Go through the data below and copy each line where the word "that" occurs.

[Data items]
────────

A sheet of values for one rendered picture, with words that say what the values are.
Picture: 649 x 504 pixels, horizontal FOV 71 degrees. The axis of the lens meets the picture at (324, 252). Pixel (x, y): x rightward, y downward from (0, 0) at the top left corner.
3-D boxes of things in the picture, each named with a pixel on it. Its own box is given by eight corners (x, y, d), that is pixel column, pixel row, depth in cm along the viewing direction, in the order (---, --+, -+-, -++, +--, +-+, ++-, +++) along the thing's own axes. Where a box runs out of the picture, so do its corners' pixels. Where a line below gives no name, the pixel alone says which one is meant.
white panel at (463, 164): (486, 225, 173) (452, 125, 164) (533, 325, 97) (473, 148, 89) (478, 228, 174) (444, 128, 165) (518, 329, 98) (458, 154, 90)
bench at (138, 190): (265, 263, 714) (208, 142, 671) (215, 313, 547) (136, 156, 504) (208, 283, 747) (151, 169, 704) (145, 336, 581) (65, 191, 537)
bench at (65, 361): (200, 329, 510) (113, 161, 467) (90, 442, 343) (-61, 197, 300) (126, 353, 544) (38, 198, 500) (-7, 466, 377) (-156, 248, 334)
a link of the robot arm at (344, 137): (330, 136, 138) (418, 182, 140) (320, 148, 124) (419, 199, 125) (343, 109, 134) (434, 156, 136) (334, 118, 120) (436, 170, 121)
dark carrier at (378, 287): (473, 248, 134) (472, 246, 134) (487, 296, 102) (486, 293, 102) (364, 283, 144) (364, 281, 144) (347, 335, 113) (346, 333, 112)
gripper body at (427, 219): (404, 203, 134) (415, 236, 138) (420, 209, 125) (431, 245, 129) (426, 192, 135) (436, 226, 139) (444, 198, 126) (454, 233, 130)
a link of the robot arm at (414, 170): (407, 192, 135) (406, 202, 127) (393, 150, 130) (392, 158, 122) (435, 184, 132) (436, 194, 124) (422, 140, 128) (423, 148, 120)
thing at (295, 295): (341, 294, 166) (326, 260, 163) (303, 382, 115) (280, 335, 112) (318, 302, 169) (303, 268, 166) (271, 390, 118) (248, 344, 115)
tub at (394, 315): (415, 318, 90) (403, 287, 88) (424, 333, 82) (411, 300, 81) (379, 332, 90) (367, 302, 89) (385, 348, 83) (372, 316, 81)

────────

* ANSWER TO THIS TASK *
A sheet of values for one rendered picture, with words that say what the values are.
3-D boxes of things in the picture, each named with a pixel on it. Its own box is given by eight corners (x, y, d), that is pixel column, pixel row, depth in cm along the viewing direction, in the order (---, --+, -+-, -++, +--, +-+, ++-, +++) along the thing's own axes. Where a box runs out of the picture, so do its corners' pixels. Where a line below gives no name, the pixel alone says which one is meant.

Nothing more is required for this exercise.